Профессор П. Егоров, например, летом 1952 года направил бывшего министра госконтроля Л. Мехлиса, страдавшего от сердечной недостаточности, в Крым - что, конечно, противопоказано при такой болезни. Через несколько месяцев Мехлис умер (было ему - 63 года). Ту же ошибку совершил профессор М. Вовси, направивший на лечение в Сочи страдавшего болезнью сердца главного маршала бронетанковых войск Н. Федоренко - тот умер в возрасте 51 года.
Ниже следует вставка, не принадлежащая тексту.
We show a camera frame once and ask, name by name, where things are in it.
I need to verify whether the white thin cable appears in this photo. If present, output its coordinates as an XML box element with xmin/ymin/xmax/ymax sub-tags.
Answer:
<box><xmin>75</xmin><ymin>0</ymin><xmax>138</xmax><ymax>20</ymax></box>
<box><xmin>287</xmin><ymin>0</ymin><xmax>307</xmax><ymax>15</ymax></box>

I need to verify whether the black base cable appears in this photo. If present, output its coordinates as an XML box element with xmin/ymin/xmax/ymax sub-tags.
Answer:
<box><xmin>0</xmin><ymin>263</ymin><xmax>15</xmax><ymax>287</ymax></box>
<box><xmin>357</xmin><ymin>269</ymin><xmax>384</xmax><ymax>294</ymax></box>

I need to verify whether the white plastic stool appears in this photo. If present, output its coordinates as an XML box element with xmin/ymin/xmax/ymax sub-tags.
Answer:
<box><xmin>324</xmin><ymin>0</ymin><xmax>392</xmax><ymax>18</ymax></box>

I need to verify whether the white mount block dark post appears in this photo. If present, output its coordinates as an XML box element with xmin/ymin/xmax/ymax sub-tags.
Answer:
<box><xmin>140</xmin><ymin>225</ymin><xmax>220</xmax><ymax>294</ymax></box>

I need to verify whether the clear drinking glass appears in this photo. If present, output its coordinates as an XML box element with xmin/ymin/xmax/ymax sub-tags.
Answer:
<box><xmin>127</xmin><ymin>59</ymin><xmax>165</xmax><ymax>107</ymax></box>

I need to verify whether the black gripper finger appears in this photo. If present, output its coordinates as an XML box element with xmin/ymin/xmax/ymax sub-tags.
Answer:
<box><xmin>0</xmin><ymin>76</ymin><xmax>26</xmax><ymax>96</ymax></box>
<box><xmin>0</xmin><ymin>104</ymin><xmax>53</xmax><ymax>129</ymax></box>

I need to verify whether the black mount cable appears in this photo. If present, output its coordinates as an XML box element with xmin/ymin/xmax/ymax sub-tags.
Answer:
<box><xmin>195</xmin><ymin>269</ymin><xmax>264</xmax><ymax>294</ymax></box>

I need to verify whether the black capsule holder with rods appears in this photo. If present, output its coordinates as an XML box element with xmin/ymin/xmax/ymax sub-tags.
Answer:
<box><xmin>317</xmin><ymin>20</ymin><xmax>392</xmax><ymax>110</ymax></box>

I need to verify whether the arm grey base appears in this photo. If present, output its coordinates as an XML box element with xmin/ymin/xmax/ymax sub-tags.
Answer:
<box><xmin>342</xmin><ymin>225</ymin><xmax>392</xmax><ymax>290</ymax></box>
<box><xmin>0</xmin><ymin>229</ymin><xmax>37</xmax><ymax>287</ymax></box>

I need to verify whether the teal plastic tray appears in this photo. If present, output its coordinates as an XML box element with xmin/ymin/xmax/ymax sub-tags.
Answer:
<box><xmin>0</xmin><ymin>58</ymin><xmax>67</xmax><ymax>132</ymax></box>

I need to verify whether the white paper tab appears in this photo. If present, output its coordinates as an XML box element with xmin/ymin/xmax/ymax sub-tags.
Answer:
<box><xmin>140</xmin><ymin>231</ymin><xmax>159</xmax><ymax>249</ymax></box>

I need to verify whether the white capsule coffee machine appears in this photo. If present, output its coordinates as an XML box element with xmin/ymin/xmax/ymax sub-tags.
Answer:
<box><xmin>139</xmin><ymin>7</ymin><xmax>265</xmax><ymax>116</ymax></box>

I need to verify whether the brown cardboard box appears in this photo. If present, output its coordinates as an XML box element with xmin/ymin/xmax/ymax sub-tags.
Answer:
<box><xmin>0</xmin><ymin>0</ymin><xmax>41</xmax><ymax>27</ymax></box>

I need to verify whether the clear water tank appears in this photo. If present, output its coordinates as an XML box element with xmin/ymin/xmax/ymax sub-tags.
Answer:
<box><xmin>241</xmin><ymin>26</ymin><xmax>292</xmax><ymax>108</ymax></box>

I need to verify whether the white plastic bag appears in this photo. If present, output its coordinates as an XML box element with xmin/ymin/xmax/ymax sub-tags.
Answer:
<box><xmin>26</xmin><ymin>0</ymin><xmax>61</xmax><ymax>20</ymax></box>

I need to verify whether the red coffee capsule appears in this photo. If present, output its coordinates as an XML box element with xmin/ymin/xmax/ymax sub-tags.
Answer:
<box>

К списку... можно присоединить профессора Р. Рыжикова, который 9 мая 1945 года подчинился желанию своего пациента, начглавПУРа Щербакова, и разрешил ему выехать на день из санатория в Москву - посмотреть салют Победы (с другой стороны, как и не войти «в положение» человека, сгоревшего в войну - в его желании отметить «день торжества моего»...) На завтра Щербаков умер!

. . .

Вот маршал Жуков: по воспоминаниям доктора Чазова, в Кремлевку привезли полководца полутрупом, консилиум профессоров единодушно приговорил его к неизбежной кончине, и только поэтому начинающему кардиохирургу Чазову разрешили рискнуть и применить особый способ лечения (все равно маршал умрет, так что риска ни для кого особого нет!) - и молодой врач вытащил Жукова с того света!

Вот генсек Брежнев: по мемуарам президента Франции Валери Жискар д’Эстена, он поделился с французским гостем нечаянной радостью - теперь много легче говорить, ибо сделали вождю новую челюсть... Над ним вся страна смеялась, анекдоты сочиняли, мол, лидер говорит «сиськи-масиськи» вместо «систематически», а у немолодого человека, оказывается, просто-напросто был поврежден рот - и врачи Кремлевки годами не могли сделать ему приличный зубной протез...

"Удивительная драма врача Тимашук"

НУ ВОТ... А дерьмократы говорят, что мол это всё сталинский произвол, ярчайший пример государственного антисемитизма...

А по-моему, ТАКИМ врачам-палачам меры наказания, мягше 25 лет расстрела без права перезарядки переписки присуждать не положено.